If you want to use MGP force field in LAMMPS, the first step is to download our MGP pair_style source code from: https://github.com/mir-group/flare/tree/master/lammps_plugins

Then, follow the instruction below to compile the LAMMPS executable.

MPI

For when you can’t get Kokkos+OpenMP to work.

Compiling

cp -r lammps_plugin /path/to/lammps/src/USER-MGP
cd /path/to/lammps/src
make yes-user-mgp
make -j$(nproc) mpi

You can replace mpi with your favourite Makefile, e.g. intel_cpu_intelmpi, or use the CMake build system.

Running

mpirun /path/to/lammps/src/lmp_mpi -in in.lammps

as usual, but your LAMMPS script in.lammps needs to specify newton off.

MPI+OpenMP through Kokkos

For OpenMP parallelisation on your laptop or on one node, or for hybrid parallelisation on multiple nodes.

Compiling

cp -r lammps_plugin /path/to/lammps/src/USER-MGP
cd /path/to/lammps/src
make yes-user-mgp
make yes-kokkos
make -j$(nproc) kokkos_omp

You can change the compiler flags etc. in /path/to/lammps/src/MAKE/OPTIONS/Makefile.kokkos_omp. As of writing, the pair style is not detected by CMake.

Running

With newton on in your LAMMPS script:

mpirun /path/to/lammps/src/lmp_kokkos_omp -k on t 4 -sf kk -package kokkos newton on neigh half -in in.lammps

With newton off in your LAMMPS script:

mpirun /path/to/lammps/src/lmp_kokkos_omp -k on t 4 -sf kk -package kokkos newton off neigh full -in in.lammps

Replace 4 with the desired number of threads per MPI task. Skip mpirun when running on one machine.

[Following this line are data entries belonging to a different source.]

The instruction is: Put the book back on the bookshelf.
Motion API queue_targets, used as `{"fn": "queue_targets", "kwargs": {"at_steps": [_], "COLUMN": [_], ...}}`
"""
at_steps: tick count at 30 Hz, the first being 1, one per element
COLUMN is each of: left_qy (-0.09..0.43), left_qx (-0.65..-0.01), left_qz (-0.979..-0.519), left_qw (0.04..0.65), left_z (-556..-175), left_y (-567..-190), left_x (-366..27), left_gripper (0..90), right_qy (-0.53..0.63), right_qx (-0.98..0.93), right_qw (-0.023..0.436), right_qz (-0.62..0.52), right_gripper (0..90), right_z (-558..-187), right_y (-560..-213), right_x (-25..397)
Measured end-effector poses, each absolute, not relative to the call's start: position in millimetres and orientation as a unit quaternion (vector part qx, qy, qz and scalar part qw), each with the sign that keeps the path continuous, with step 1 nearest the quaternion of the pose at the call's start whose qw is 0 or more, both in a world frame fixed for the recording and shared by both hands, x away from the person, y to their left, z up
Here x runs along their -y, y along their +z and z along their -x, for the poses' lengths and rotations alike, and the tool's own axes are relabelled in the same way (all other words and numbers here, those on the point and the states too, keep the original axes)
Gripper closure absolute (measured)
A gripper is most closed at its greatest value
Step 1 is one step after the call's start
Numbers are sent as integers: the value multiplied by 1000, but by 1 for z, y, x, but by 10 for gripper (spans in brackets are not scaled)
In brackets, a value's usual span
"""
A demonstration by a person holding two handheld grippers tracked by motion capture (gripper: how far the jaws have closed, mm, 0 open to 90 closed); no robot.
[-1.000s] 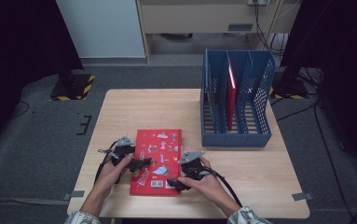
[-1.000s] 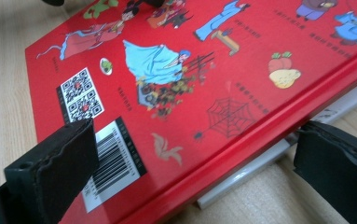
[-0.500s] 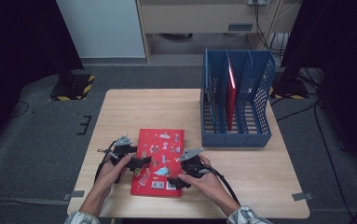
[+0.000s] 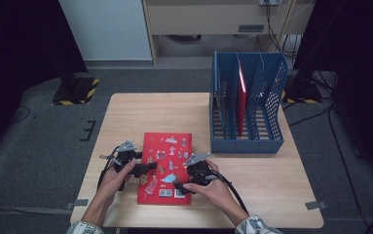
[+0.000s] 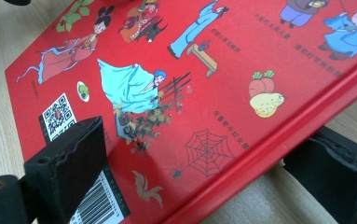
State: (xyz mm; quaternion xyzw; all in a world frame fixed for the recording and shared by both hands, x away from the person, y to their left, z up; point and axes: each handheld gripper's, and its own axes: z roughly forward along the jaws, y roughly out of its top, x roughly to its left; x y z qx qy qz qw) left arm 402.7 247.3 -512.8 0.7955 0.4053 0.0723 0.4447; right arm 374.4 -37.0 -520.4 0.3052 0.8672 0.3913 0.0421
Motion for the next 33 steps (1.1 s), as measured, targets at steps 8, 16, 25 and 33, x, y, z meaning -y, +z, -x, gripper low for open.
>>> {"fn": "queue_targets", "kwargs": {"at_steps": [8, 16, 25, 33], "left_qy": [64, 61, 60, 61], "left_qx": [-393, -389, -388, -389], "left_qz": [-796, -799, -795, -789], "left_qw": [455, 455, 462, 472], "left_z": [-401, -400, -399, -398], "left_y": [-507, -505, -501, -496], "left_x": [-245, -243, -245, -248], "left_gripper": [200, 192, 254, 304], "right_qy": [399, 399, 393, 389], "right_qx": [-861, -859, -857, -858], "right_qw": [55, 60, 68, 81], "right_qz": [-311, -314, -327, -326], "right_gripper": [90, 96, 96, 125], "right_z": [-375, -376, -376, -375], "right_y": [-514, -512, -509, -503], "right_x": [37, 37, 37, 37]}}
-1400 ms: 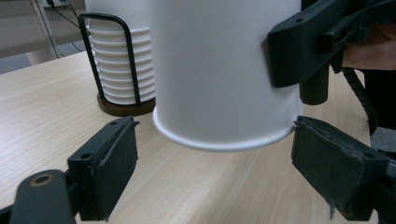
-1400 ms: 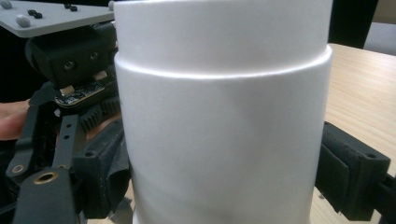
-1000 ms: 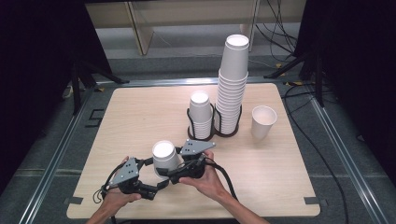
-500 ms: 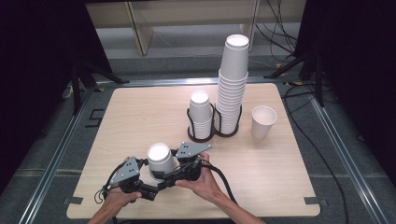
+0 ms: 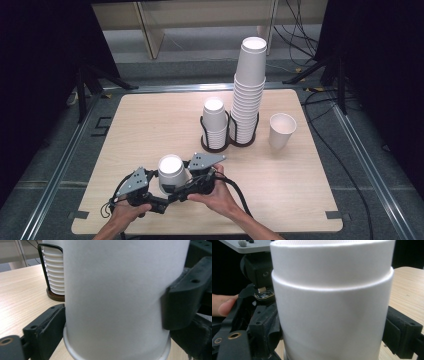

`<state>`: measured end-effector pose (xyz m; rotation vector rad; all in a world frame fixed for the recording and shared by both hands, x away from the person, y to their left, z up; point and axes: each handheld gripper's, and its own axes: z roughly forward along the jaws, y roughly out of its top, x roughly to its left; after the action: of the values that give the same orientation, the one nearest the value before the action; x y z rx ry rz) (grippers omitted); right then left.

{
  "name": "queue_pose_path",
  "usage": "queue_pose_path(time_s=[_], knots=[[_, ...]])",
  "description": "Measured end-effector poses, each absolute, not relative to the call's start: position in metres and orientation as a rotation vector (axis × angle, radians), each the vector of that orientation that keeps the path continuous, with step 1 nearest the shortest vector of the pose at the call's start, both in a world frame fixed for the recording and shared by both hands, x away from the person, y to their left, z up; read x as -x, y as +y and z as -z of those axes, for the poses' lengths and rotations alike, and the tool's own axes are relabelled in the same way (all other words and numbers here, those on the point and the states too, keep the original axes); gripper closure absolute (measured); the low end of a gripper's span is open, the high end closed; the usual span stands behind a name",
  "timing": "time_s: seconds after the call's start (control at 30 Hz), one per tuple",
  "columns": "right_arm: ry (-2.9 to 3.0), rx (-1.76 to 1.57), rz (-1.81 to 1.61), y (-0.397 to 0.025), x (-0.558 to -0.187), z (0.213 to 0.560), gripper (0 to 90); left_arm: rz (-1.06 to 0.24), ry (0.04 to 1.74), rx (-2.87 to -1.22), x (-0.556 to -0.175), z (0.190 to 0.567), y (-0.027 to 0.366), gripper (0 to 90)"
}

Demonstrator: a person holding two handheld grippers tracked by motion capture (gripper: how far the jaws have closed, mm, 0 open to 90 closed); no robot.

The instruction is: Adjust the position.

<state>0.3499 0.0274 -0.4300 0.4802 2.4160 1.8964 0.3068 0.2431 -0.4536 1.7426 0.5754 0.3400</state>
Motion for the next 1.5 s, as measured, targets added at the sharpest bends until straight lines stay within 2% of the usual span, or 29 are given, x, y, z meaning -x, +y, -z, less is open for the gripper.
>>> queue_pose_path(time_s=[0.37, 0.73, 1.0, 1.23, 1.5], knots=[[2.467, -0.409, -1.805, 0.026, -0.35, 0.416, 14.5, -0.396, 0.531, -1.785, -0.306, 0.451, 0.246, 9.0], [2.587, -0.403, -1.71, 0.015, -0.352, 0.392, 15.4, -0.438, 0.46, -1.904, -0.303, 0.452, 0.243, 9.4], [2.632, -0.361, -1.646, 0.015, -0.355, 0.393, 19.9, -0.461, 0.437, -1.937, -0.303, 0.451, 0.244, 9.9], [2.655, -0.349, -1.662, 0.013, -0.355, 0.39, 21.8, -0.454, 0.435, -1.92, -0.301, 0.451, 0.242, 9.7], [2.602, -0.393, -1.754, 0.01, -0.358, 0.388, 22.8, -0.436, 0.476, -1.83, -0.302, 0.453, 0.245, 4.3]])
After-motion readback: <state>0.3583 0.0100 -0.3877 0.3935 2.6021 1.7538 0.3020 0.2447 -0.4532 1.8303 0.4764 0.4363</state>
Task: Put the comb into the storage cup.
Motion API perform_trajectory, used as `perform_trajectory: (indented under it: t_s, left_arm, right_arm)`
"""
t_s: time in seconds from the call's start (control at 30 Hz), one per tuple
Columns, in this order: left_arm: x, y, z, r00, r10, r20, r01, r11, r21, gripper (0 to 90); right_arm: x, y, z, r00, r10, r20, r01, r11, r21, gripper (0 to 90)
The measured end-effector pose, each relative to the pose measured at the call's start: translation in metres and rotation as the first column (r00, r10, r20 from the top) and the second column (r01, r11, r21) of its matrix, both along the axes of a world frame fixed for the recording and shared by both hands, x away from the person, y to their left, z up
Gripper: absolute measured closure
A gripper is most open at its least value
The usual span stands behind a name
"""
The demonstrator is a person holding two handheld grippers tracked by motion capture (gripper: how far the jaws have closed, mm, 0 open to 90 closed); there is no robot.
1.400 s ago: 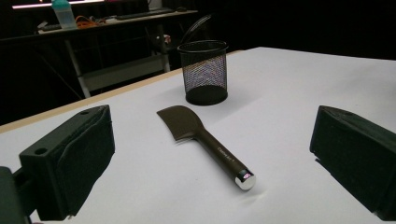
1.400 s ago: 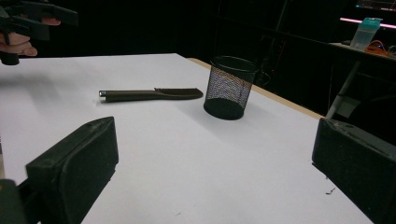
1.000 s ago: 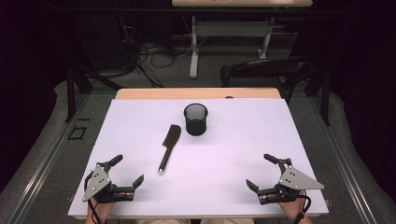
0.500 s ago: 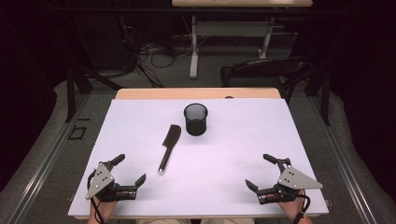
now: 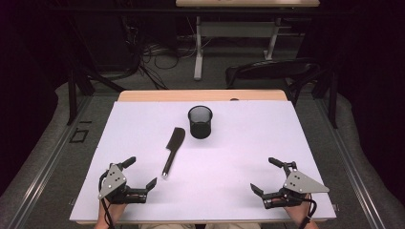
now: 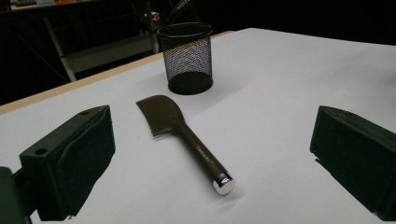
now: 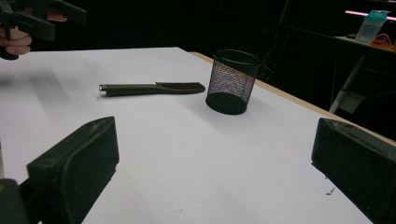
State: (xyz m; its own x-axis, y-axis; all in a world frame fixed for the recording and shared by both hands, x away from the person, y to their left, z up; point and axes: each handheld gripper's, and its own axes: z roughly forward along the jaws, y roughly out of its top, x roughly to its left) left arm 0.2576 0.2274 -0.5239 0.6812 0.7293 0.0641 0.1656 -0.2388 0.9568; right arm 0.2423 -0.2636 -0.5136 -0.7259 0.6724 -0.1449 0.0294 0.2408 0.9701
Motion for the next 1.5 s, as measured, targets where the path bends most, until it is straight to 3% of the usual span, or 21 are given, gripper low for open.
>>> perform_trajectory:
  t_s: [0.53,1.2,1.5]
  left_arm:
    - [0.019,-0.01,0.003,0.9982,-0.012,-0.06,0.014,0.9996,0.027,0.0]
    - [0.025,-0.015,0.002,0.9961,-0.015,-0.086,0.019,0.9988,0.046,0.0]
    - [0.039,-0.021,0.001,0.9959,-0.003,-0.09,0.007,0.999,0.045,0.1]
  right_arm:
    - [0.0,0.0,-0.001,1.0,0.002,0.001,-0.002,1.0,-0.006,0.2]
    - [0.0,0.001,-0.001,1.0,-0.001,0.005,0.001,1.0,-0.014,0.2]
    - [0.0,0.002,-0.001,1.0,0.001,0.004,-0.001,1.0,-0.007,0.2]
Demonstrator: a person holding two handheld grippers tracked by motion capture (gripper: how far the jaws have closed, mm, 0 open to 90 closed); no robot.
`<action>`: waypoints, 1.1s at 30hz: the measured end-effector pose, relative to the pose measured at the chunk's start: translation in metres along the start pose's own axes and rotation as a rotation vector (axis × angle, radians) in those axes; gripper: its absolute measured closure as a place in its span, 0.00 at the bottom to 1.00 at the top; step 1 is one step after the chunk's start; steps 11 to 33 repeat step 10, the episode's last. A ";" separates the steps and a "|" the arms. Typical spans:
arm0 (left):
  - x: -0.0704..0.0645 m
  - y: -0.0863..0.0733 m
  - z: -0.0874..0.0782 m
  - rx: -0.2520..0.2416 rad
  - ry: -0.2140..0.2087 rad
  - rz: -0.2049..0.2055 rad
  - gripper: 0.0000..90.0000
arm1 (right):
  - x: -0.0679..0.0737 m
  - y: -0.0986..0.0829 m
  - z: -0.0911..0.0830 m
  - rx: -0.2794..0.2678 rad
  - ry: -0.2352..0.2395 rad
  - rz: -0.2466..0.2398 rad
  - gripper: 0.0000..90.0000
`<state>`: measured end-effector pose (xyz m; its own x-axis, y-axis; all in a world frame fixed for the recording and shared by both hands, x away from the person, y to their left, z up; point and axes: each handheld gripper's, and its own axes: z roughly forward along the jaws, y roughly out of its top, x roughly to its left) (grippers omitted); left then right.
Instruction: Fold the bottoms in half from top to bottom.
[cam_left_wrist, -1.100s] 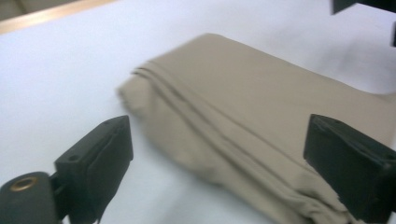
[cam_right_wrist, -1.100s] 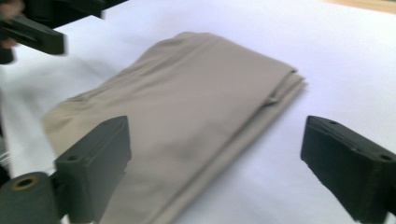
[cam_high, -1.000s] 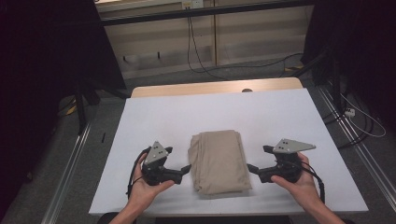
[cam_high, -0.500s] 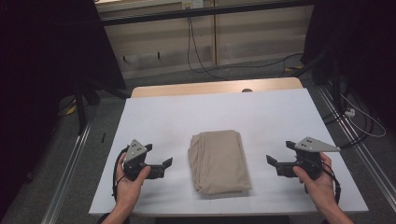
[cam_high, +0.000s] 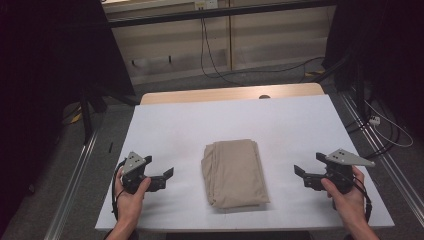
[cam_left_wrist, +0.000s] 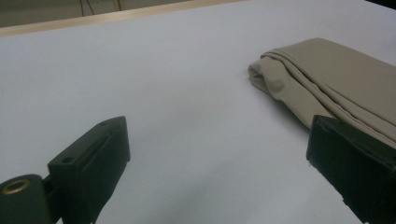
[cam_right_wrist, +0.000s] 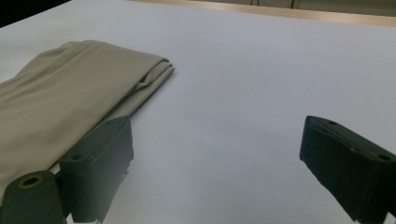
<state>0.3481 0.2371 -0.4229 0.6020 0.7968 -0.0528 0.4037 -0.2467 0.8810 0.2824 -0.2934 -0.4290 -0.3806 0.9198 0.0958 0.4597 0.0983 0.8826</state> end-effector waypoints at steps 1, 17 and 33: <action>0.000 0.000 0.000 0.001 -0.004 -0.001 0.07 | 0.001 0.000 0.001 0.001 0.009 -0.002 0.11; -0.002 -0.001 -0.001 0.008 -0.004 -0.007 0.07 | -0.001 0.001 0.005 0.001 0.021 0.009 0.11; -0.002 -0.001 -0.001 0.008 -0.004 -0.007 0.07 | -0.001 0.001 0.005 0.001 0.021 0.009 0.11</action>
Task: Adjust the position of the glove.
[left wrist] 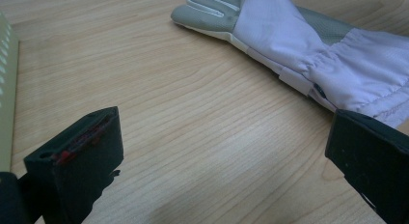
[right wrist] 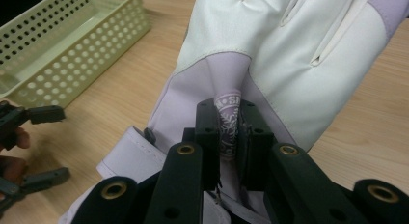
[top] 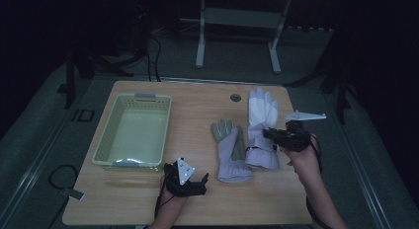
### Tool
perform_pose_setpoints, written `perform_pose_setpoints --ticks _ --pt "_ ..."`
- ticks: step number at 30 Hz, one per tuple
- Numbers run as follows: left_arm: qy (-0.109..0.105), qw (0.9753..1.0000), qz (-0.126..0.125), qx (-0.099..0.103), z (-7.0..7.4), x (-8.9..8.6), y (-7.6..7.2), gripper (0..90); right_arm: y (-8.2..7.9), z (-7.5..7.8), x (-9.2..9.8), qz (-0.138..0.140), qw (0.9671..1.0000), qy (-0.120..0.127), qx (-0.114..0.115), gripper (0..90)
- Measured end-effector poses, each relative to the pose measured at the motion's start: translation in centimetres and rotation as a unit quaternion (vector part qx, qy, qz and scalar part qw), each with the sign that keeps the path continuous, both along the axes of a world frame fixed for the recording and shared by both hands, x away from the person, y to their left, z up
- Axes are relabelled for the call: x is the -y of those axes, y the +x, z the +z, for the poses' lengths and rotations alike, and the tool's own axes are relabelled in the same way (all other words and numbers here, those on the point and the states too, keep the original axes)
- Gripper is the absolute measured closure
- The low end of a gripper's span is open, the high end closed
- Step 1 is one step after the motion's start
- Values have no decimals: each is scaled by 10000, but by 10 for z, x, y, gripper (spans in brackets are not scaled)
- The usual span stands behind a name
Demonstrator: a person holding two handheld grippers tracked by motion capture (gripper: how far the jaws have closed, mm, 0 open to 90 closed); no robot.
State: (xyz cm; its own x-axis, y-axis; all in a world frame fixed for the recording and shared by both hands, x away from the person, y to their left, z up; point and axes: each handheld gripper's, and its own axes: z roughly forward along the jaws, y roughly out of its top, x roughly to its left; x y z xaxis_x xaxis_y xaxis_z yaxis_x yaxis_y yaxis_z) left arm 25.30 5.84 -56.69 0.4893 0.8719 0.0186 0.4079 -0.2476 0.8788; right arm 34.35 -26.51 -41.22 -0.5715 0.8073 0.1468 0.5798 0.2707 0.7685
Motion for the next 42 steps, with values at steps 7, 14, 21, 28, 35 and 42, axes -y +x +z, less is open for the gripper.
perform_pose_setpoints --ticks 7,14,21,28,35,42 --pt "-3 10000 10 -8 0 0 0 0 -1 -8 -42 336 9991 -94 -225 810" --pt "4 10000 4 -4 0 0 0 0 -2 -21 -67 474 9978 -340 -330 810" --pt "2 10000 2 -4 0 0 0 0 7 -45 -74 422 9958 -551 -589 808" --pt "2 10000 -1 1 0 0 0 0 18 -64 -73 330 9940 -634 -825 804" --pt "6 10000 -4 4 0 0 0 0 22 -82 -78 423 9918 -777 -921 790" --pt "-10 10000 -7 -21 0 0 0 0 24 -89 -85 539 9902 -900 -920 775"
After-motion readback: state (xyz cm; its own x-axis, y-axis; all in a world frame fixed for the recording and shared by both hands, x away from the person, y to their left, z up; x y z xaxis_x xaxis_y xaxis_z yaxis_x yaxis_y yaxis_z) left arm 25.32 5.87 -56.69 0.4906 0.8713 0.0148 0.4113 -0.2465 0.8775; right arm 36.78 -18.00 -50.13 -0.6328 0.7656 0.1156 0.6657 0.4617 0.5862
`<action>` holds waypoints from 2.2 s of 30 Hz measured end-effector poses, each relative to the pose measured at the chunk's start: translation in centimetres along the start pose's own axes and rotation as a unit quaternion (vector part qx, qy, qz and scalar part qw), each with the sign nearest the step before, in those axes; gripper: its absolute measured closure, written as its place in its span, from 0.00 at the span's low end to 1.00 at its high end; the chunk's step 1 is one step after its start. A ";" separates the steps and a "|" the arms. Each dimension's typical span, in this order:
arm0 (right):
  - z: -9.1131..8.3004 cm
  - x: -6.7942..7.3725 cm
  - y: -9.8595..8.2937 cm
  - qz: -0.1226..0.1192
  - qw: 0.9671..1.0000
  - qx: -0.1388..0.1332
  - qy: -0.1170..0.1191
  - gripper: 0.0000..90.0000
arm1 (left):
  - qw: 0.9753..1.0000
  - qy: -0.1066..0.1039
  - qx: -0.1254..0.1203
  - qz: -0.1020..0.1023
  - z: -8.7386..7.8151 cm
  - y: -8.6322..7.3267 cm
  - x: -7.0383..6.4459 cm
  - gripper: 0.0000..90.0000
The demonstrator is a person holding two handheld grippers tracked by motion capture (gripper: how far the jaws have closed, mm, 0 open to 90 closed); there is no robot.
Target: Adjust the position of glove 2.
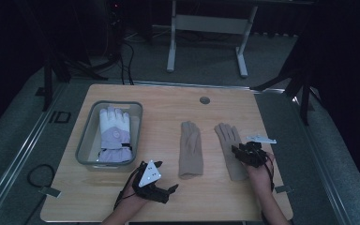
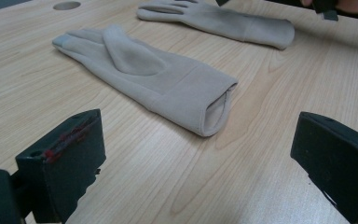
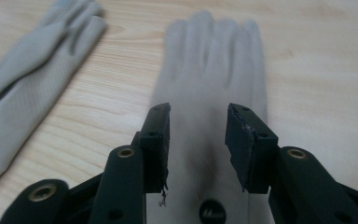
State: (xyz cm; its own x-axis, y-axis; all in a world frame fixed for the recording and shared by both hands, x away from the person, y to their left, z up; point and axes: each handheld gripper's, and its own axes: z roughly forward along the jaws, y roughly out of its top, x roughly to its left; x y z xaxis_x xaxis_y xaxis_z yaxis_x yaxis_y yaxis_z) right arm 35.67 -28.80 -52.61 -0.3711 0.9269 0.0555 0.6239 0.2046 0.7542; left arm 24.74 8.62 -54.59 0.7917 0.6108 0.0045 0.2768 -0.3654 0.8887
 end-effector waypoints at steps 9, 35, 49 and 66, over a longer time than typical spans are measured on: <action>0.5 -2.1 1.2 -0.103 0.992 -0.020 0.063 0.63 | 1.000 -0.005 -0.003 -0.001 0.0 0.0 0.0 0.03; 2.0 0.2 -0.7 -0.023 1.000 0.002 -0.016 0.91 | 1.000 0.000 -0.004 -0.001 -0.1 0.0 0.2 0.03; -1.1 3.4 4.2 0.016 0.997 -0.054 -0.042 0.91 | 1.000 0.002 -0.006 -0.003 -0.2 0.0 0.3 0.03; 0.8 10.9 7.1 0.013 0.998 -0.065 -0.003 0.91 | 1.000 0.008 -0.011 -0.002 -0.7 0.1 0.5 0.03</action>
State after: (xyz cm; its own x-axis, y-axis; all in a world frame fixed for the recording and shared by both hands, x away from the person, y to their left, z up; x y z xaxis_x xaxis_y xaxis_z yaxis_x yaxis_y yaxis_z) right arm 36.62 -16.97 -47.19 -0.3517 0.9334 0.0714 0.5387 0.1394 0.8309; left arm 24.82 9.38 -54.23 0.7823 0.6229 0.0075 0.2683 -0.3478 0.8984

If you are running on multiple nodes on a cluster, you would typically launch one MPI task per node, and then set the number of threads equal to the number of cores (or hyperthreads) per node. A sample SLURM job script for 4 nodes, each with 48 cores, may look something like this:

#SBATCH --nodes=4
#SBATCH --ntasks-per-node=1
#SBATCH --cpus-per-task=48
mpirun -np $SLURM_NTASKS /path/to/lammps/src/lmp_kokkos_omp -k on t $SLURM_CPUS_PER_TASK -sf kk -package kokkos newton off neigh full -in in.lammps

When running on Knight’s Landing or other heavily hyperthreaded systems, you may want to try using more than one thread per CPU.

MPI+CUDA through Kokkos

For running on the GPU on your laptop, or for multiple GPUs on one or more nodes.

Compiling

cp -r lammps_plugin /path/to/lammps/src/USER-MGP
cd /path/to/lammps/src
make yes-user-mgp
make yes-kokkos
make -j$(nproc) KOKKOS_ARCH=Volta70 kokkos_cuda_mpi

The KOKKOS_ARCH must be changed according to your GPU model. Volta70 is for V100, Pascal60 is for P100, etc.

You can change the compiler flags etc. in /path/to/lammps/src/MAKE/OPTIONS/Makefile.kokkos_cuda_mpi. As of writing, the pair style is not detected by CMake.

Running

With newton on in your LAMMPS script:

mpirun /path/to/lammps/src/lmp_kokkos_cuda_mpi -k on g 4 -sf kk -package kokkos newton on neigh half -in in.lammps

With newton off in your LAMMPS script:

mpirun /path/to/lammps/src/lmp_kokkos_cuda_mpi -k on g 4 -sf kk -package kokkos newton off neigh full -in in.lammps

Replace 4 with the desired number of GPUs per node, skip mpirun if you are using 1 GPU. The number of MPI tasks should be set equal to the total number of GPUs.

If you are running on multiple nodes on a cluster, you would typically launch one MPI task per GPU. A sample SLURM job script for 4 nodes, each with 2 GPUs, may look something like this:

#SBATCH --nodes=4
#SBATCH --ntasks-per-node=2
#SBATCH --cpus-per-task=1
#SBATCH --gpus-per-node=2
mpirun -np $SLURM_NTASKS /path/to/lammps/src/lmp_kokkos_cuda_mpi -k on g $SLURM_GPUS_PER_NODE -sf kk -package kokkos newton off neigh full -in in.lammps

Notes on Newton (only relevant with Kokkos)

There are defaults which will kick in if you don’t specify anything in the input script and/or skip the -package kokkos newton ... neigh ... flag. You can try these at your own risk, but it is safest to specify everything. See also the documentation.

newton on will probably be faster if you have a 2-body potential, otherwise the alternatives should give roughly equal performance.